● **Provided records**:

>>>

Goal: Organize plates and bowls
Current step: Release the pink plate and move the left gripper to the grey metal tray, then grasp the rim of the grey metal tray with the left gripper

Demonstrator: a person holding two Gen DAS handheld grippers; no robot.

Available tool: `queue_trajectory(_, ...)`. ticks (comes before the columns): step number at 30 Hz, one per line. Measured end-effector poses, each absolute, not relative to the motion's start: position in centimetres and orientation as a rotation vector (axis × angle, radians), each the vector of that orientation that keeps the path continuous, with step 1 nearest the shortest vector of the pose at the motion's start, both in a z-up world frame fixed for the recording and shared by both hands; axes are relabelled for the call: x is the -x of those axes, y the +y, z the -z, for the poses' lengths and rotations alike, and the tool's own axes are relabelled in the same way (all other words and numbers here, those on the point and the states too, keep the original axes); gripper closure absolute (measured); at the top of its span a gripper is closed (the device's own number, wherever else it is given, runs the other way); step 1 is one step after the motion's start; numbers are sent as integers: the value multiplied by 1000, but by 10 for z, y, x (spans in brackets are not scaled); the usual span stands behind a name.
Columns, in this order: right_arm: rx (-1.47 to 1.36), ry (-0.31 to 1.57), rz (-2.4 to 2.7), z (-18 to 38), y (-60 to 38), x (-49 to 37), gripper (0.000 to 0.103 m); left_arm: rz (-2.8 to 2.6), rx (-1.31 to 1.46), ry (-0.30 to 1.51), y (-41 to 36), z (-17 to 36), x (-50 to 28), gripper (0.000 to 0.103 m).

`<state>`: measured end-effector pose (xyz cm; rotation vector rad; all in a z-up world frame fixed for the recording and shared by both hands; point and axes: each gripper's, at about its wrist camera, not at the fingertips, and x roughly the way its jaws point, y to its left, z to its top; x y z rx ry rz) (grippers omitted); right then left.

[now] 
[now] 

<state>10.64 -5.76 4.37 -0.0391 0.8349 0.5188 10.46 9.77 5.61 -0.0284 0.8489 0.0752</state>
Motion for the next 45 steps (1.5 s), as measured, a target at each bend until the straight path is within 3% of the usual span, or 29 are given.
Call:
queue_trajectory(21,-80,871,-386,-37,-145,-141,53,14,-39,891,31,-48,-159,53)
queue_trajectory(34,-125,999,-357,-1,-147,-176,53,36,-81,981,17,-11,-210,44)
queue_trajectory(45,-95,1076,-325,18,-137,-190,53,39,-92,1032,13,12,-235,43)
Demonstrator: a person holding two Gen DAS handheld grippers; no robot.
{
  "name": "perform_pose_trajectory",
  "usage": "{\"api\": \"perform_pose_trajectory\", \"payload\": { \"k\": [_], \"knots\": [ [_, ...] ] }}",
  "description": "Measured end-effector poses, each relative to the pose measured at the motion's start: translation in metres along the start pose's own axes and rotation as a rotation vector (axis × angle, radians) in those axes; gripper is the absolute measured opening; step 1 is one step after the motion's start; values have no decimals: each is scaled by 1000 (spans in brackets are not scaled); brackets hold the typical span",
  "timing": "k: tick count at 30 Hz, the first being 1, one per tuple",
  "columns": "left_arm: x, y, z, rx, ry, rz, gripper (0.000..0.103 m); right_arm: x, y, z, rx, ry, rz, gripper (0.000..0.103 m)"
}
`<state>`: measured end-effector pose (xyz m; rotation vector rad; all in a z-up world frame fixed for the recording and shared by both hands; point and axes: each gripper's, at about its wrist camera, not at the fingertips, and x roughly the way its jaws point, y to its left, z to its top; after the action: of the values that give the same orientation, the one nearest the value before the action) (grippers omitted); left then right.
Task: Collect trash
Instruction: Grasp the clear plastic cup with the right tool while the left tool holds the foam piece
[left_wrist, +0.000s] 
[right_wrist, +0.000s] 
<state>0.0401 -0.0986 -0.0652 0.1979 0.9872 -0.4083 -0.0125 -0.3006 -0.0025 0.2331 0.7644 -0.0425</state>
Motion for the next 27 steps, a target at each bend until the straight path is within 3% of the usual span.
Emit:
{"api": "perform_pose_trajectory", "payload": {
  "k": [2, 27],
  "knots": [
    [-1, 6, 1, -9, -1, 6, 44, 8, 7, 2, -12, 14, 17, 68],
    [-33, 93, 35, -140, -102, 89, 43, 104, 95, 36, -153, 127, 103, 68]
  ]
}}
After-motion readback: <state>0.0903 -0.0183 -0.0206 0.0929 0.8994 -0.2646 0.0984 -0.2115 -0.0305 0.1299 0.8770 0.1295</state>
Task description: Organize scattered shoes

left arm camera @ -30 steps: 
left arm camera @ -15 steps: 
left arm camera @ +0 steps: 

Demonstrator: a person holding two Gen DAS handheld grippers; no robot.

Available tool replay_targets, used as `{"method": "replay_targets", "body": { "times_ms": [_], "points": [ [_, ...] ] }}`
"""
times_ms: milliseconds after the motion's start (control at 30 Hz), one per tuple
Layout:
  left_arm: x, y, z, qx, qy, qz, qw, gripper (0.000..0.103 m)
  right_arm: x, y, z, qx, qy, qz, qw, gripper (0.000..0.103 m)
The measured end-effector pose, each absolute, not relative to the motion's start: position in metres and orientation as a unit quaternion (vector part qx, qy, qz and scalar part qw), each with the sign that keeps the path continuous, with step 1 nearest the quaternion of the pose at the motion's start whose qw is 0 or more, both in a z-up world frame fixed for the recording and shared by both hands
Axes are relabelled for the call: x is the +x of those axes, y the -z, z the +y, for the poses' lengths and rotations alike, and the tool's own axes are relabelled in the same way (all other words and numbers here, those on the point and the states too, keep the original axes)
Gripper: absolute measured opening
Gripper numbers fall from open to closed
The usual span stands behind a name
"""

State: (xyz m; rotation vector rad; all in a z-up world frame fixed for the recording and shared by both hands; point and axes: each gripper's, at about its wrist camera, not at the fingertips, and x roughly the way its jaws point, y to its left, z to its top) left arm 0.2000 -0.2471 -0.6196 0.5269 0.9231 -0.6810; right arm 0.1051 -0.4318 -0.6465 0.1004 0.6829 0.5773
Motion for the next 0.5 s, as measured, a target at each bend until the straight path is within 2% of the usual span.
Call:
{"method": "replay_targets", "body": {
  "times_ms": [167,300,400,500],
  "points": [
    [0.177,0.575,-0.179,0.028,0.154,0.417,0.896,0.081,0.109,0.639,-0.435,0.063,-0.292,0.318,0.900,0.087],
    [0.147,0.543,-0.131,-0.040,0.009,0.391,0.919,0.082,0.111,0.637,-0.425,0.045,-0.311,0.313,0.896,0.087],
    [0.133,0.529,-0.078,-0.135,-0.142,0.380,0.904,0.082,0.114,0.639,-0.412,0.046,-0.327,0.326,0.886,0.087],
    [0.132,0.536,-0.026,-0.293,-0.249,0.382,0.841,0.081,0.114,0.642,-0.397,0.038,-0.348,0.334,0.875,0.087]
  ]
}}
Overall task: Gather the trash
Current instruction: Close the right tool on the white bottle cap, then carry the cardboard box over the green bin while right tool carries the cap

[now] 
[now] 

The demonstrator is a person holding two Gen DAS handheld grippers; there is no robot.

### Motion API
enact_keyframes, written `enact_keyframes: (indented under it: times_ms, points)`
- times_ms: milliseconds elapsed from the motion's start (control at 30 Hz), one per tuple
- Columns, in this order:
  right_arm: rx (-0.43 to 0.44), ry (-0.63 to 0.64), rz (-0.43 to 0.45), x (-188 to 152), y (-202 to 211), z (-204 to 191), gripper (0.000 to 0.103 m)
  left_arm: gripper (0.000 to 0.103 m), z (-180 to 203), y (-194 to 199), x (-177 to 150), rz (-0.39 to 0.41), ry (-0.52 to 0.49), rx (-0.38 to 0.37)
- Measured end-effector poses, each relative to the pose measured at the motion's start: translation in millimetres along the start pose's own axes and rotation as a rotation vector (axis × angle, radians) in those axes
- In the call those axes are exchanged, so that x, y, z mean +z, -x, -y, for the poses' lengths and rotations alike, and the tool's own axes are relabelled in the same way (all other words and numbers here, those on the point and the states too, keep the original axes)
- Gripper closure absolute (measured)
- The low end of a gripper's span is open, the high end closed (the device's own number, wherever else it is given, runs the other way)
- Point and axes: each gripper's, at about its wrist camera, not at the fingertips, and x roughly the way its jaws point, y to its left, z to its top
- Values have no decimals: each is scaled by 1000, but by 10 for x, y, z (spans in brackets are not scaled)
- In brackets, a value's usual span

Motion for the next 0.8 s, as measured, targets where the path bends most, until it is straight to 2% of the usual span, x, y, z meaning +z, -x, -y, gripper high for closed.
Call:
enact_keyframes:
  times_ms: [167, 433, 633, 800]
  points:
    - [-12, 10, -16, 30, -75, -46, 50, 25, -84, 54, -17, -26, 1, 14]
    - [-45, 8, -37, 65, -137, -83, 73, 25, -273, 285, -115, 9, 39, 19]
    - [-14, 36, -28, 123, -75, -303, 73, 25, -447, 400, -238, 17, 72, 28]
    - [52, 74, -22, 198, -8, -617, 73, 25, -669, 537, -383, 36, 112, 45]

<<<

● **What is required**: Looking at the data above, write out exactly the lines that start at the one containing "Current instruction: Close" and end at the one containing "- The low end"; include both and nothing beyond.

● **Task response**:
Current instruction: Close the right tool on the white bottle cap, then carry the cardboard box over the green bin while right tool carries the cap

[now] 
[now] 

The demonstrator is a person holding two Gen DAS handheld grippers; there is no robot.

### Motion API
enact_keyframes, written `enact_keyframes: (indented under it: times_ms, points)`
- times_ms: milliseconds elapsed from the motion's start (control at 30 Hz), one per tuple
- Columns, in this order:
  right_arm: rx (-0.43 to 0.44), ry (-0.63 to 0.64), rz (-0.43 to 0.45), x (-188 to 152), y (-202 to 211), z (-204 to 191), gripper (0.000 to 0.103 m)
  left_arm: gripper (0.000 to 0.103 m), z (-180 to 203), y (-194 to 199), x (-177 to 150), rz (-0.39 to 0.41), ry (-0.52 to 0.49), rx (-0.38 to 0.37)
- Measured end-effector poses, each relative to the pose measured at the motion's start: translation in millimetres along the start pose's own axes and rotation as a rotation vector (axis × angle, radians) in those axes
- In the call those axes are exchanged, so that x, y, z mean +z, -x, -y, for the poses' lengths and rotations alike, and the tool's own axes are relabelled in the same way (all other words and numbers here, those on the point and the states too, keep the original axes)
- Gripper closure absolute (measured)
- The low end of a gripper's span is open, the high end closed (the device's own number, wherever else it is given, runs the other way)

There's nothing else to the answer.